Collaboration across the full spectrum of capital, from commercial to catalytic, is so key.

Of course, neither impact investing nor catalytic capital represent singular, stand-alone solutions. And neither represents nearly sufficient flows of capital for the challenges we face. This is why collaboration across the full spectrum of capital, from commercial to catalytic, is so key.

The Power of Collaboration

The recently launched $1.1 billion SDG Loan Fund demonstrates the power of catalytic capital coupled with cross-sector collaboration. MacArthur worked closely with Allianz Global Investors and the Dutch development bank, FMO, to co-create this new fund and successfully mobilize over $1 billion from multiple institutional investors. Now fully committed and operational, the fund is financing loans to intermediaries and projects across three sectors in emerging and frontier markets: financial inclusion, agribusiness, and renewable energy.

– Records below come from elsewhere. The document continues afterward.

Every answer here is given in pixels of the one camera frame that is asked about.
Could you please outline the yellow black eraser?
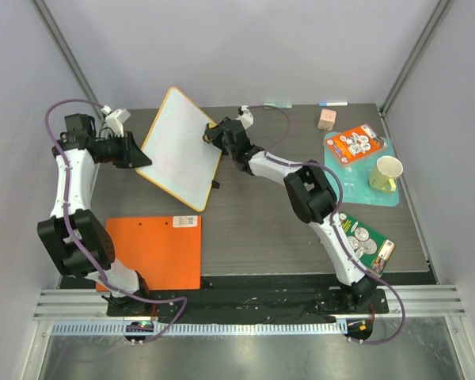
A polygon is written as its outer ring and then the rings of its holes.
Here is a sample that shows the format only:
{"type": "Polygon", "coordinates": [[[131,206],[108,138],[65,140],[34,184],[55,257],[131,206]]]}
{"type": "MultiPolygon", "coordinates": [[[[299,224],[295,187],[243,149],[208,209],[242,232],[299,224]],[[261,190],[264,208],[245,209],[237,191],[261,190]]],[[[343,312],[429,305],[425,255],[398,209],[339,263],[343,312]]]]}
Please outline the yellow black eraser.
{"type": "Polygon", "coordinates": [[[218,132],[217,126],[218,124],[215,122],[210,122],[205,125],[203,132],[204,142],[212,144],[212,141],[215,139],[215,134],[218,132]]]}

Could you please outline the yellow framed whiteboard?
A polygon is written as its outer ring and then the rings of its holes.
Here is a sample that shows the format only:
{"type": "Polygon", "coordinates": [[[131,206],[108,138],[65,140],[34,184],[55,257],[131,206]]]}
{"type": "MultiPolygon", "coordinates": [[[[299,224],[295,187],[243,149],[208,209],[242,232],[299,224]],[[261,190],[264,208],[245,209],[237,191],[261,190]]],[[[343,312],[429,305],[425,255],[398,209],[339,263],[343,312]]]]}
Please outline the yellow framed whiteboard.
{"type": "Polygon", "coordinates": [[[212,122],[177,87],[169,88],[142,144],[152,164],[136,172],[194,211],[204,211],[222,154],[203,141],[212,122]]]}

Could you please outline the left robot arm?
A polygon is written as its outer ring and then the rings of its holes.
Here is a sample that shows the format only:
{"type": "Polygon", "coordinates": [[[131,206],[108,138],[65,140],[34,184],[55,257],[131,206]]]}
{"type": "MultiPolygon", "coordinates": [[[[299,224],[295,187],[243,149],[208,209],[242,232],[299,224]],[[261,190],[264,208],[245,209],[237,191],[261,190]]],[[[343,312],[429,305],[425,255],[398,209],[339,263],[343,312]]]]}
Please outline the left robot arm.
{"type": "Polygon", "coordinates": [[[114,312],[145,315],[153,305],[146,280],[116,258],[90,203],[99,164],[136,169],[151,160],[129,131],[100,137],[94,117],[81,113],[66,116],[65,124],[52,149],[59,168],[55,205],[49,219],[38,223],[37,234],[62,276],[89,279],[109,290],[106,301],[114,312]]]}

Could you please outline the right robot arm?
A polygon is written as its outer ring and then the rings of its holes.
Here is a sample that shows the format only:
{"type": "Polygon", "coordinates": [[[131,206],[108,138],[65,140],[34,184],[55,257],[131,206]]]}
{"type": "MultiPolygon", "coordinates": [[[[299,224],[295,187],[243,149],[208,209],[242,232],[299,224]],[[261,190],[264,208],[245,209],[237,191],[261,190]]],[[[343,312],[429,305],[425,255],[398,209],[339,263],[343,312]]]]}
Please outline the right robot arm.
{"type": "Polygon", "coordinates": [[[288,161],[251,143],[240,119],[209,123],[203,140],[230,156],[240,171],[285,188],[294,214],[314,231],[329,255],[344,308],[358,313],[367,307],[377,280],[362,266],[345,235],[337,198],[342,192],[333,189],[325,175],[327,171],[315,161],[288,161]]]}

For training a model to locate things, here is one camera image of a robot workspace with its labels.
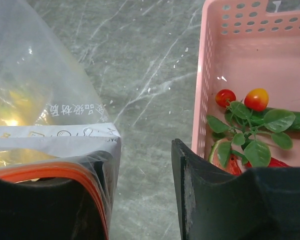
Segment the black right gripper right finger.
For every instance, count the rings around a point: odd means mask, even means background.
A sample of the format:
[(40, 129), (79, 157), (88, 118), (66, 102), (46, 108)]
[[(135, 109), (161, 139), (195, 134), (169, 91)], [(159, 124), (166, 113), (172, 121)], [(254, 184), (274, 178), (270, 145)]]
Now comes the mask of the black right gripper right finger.
[(183, 240), (300, 240), (300, 167), (231, 175), (171, 143)]

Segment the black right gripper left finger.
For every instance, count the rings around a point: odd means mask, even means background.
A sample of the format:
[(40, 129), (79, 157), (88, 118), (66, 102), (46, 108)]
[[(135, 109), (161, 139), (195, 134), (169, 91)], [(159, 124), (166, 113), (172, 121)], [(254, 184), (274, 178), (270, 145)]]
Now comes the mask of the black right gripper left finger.
[(104, 150), (0, 169), (0, 240), (107, 240), (115, 158)]

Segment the red chili pepper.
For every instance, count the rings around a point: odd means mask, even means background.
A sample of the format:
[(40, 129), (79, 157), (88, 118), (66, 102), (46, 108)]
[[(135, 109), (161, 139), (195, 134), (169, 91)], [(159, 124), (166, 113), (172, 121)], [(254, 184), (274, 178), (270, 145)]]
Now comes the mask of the red chili pepper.
[[(252, 168), (252, 167), (254, 167), (253, 165), (251, 165), (251, 163), (248, 160), (242, 160), (241, 162), (242, 162), (242, 164), (243, 164), (243, 166), (245, 168)], [(285, 168), (285, 167), (290, 167), (290, 165), (288, 165), (288, 164), (286, 164), (286, 163), (284, 163), (284, 162), (282, 162), (280, 160), (277, 160), (277, 159), (275, 159), (275, 158), (272, 157), (268, 165), (260, 165), (260, 166), (257, 165), (256, 167), (257, 168), (259, 168), (259, 167)]]

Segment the watermelon slice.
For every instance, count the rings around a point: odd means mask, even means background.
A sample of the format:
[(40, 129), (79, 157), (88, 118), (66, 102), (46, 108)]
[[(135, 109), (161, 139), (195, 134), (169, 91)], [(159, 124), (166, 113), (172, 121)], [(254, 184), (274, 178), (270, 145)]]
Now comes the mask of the watermelon slice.
[(242, 173), (237, 162), (237, 157), (232, 154), (231, 142), (227, 139), (217, 140), (213, 144), (208, 161), (232, 175), (239, 176)]

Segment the cherry tomato sprig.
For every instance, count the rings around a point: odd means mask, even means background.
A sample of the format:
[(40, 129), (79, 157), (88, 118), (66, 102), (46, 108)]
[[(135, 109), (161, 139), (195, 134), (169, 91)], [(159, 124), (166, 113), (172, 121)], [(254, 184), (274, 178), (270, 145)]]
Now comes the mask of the cherry tomato sprig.
[(270, 147), (258, 139), (268, 135), (282, 150), (290, 150), (293, 141), (285, 131), (293, 125), (296, 115), (285, 109), (267, 110), (268, 92), (263, 88), (251, 90), (244, 100), (238, 101), (230, 89), (222, 89), (215, 96), (218, 106), (225, 109), (225, 121), (208, 115), (207, 124), (212, 130), (209, 162), (232, 174), (240, 174), (238, 163), (245, 167), (281, 167), (274, 162)]

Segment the clear zip bag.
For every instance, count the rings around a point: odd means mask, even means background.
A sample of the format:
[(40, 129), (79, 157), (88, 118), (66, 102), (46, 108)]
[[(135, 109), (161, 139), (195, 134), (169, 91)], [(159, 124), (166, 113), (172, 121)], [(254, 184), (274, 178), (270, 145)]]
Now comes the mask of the clear zip bag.
[(121, 136), (62, 42), (24, 0), (0, 0), (0, 169), (106, 151)]

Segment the green cucumber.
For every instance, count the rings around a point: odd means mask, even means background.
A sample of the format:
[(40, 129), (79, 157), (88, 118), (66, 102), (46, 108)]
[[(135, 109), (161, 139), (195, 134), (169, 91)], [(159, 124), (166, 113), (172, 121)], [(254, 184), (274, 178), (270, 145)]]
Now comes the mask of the green cucumber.
[[(272, 107), (267, 107), (264, 111), (254, 111), (252, 116), (251, 116), (251, 124), (253, 126), (258, 126), (262, 123), (263, 118), (265, 116), (265, 114), (271, 110), (274, 110), (274, 108)], [(292, 125), (287, 128), (286, 130), (284, 130), (284, 132), (288, 133), (288, 132), (300, 132), (300, 111), (292, 111), (292, 113), (294, 113), (295, 115), (295, 120), (292, 123)]]

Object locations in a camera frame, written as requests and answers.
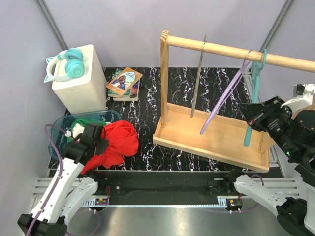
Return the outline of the grey hanger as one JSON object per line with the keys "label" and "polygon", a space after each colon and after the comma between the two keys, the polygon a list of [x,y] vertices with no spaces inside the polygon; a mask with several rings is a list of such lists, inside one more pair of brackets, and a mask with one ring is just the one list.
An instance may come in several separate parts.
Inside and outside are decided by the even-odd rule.
{"label": "grey hanger", "polygon": [[202,45],[202,49],[200,51],[200,58],[199,58],[199,64],[198,64],[198,69],[197,69],[194,93],[193,93],[192,108],[191,108],[191,113],[190,113],[191,118],[193,118],[195,106],[196,106],[196,101],[197,101],[197,94],[198,94],[200,74],[201,74],[201,66],[202,66],[203,54],[204,54],[204,46],[205,46],[206,42],[207,42],[207,35],[204,35],[203,45]]}

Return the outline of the red tank top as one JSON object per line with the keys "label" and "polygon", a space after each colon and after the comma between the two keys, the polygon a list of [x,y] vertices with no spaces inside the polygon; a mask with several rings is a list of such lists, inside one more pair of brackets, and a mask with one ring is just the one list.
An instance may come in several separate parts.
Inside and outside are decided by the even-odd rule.
{"label": "red tank top", "polygon": [[138,152],[138,134],[128,121],[119,120],[104,126],[101,136],[109,142],[108,147],[102,155],[94,155],[86,163],[81,171],[82,175],[99,166],[109,169],[121,165],[124,163],[124,157],[134,156]]}

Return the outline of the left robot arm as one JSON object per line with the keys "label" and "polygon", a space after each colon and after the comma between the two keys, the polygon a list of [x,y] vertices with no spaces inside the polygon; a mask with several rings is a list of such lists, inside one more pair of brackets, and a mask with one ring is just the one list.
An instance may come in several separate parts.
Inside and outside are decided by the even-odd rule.
{"label": "left robot arm", "polygon": [[18,226],[27,236],[64,236],[75,213],[92,195],[107,190],[104,174],[89,170],[74,189],[71,187],[94,155],[106,150],[105,129],[87,124],[83,132],[67,143],[58,154],[59,167],[37,205],[29,214],[21,214]]}

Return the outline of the green tank top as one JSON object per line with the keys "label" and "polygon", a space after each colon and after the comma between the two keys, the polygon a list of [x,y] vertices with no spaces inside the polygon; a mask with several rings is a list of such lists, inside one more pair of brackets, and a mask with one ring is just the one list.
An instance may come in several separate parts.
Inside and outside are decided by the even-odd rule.
{"label": "green tank top", "polygon": [[104,122],[104,121],[95,121],[95,120],[87,120],[87,119],[83,119],[83,118],[78,118],[74,121],[74,123],[70,126],[70,128],[72,128],[76,123],[79,123],[79,124],[83,125],[84,127],[89,123],[95,123],[95,124],[99,124],[102,126],[106,126],[108,124],[107,122]]}

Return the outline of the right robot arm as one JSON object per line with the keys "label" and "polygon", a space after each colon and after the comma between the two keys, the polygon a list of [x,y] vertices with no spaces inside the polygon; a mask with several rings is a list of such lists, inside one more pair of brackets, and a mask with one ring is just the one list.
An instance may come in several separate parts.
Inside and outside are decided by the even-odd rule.
{"label": "right robot arm", "polygon": [[267,132],[288,158],[307,187],[307,199],[296,199],[271,191],[242,171],[234,169],[224,177],[229,195],[246,195],[272,212],[279,224],[293,236],[315,234],[315,112],[304,105],[292,117],[293,100],[275,96],[262,103],[240,103],[249,127]]}

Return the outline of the purple hanger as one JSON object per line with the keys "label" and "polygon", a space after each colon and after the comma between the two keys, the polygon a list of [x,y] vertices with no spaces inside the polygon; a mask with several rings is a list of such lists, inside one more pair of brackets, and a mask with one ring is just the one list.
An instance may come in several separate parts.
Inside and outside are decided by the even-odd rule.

While I remain deeply concerned about our world and all the challenges we face, I am grateful for the growing community of catalytic capital champions and the dynamic impact investment field around the world. By working collaboratively, creatively, and with determination, we will continue to unlock investment and positive impact for the people, places, and purposes that need it most. And, we will help fulfill our shared hope and intention to build a better future for all.